■ Problem description: No pictures should appear in the copy. Reproduce exactly the lines from the one containing "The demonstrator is" through the end of the material below.

----

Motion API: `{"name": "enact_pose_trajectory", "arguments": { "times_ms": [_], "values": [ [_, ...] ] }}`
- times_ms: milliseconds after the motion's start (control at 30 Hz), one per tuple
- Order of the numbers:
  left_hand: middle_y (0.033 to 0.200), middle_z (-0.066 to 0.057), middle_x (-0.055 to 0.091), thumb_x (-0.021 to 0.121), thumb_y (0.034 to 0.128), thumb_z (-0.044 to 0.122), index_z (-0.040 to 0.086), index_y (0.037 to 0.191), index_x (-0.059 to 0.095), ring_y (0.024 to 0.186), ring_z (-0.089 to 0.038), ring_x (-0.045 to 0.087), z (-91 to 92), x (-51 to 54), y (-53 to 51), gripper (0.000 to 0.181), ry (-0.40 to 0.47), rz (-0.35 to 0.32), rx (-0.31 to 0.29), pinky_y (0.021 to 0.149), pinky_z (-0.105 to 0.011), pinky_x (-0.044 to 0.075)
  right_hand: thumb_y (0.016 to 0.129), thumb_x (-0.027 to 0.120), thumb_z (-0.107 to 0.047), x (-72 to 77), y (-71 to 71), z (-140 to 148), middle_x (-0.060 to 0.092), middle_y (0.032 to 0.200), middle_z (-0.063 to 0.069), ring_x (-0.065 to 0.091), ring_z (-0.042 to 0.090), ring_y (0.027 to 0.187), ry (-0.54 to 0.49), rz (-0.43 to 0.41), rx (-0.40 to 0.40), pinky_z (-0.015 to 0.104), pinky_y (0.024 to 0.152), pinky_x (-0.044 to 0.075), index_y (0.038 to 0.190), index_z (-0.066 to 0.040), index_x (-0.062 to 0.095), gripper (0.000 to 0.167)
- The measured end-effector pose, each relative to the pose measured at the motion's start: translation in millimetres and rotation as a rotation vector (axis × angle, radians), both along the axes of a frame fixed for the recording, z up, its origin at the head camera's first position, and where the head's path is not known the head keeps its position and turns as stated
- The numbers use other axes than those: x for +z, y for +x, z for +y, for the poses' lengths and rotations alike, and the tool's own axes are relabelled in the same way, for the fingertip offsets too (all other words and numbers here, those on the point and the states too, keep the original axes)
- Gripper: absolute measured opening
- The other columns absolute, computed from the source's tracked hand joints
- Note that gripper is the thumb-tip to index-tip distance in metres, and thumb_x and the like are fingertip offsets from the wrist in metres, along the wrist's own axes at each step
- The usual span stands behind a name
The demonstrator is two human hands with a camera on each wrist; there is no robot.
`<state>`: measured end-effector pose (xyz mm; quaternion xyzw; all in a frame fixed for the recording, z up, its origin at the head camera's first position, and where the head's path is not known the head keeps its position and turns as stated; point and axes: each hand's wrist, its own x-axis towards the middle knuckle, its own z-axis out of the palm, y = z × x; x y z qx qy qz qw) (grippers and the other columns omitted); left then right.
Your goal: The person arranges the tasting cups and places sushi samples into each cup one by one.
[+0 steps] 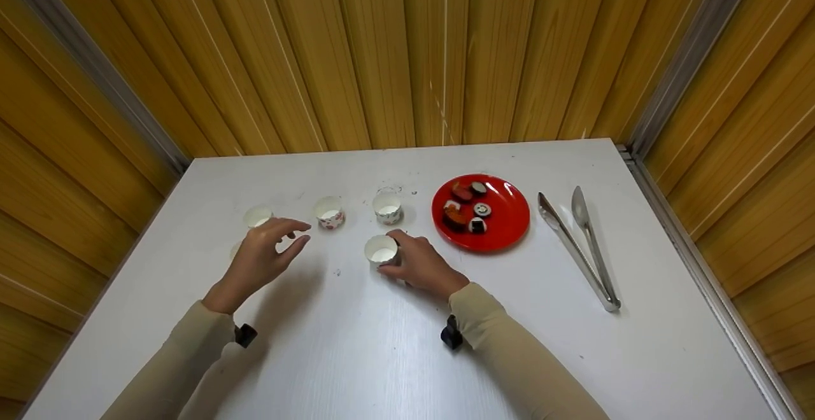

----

■ Response to this exercise:
The demonstrator is two human hands with a camera on each wrist; there is no robot.
`<state>`: measured end-effector pose (xyz mm; quaternion xyzw; all in a frame fixed for the recording, z up, its origin at the head camera's first position, and where the head's path is not known the head keeps its position and turns as stated; point and axes: each hand's wrist, its own x-axis towards the middle knuckle, its own z-axis out of the palm, y = z × x; x y z qx qy qz qw) (grippers and the other columns omitted); left then right.
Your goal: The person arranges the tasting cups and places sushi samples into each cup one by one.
[+0 steps] 

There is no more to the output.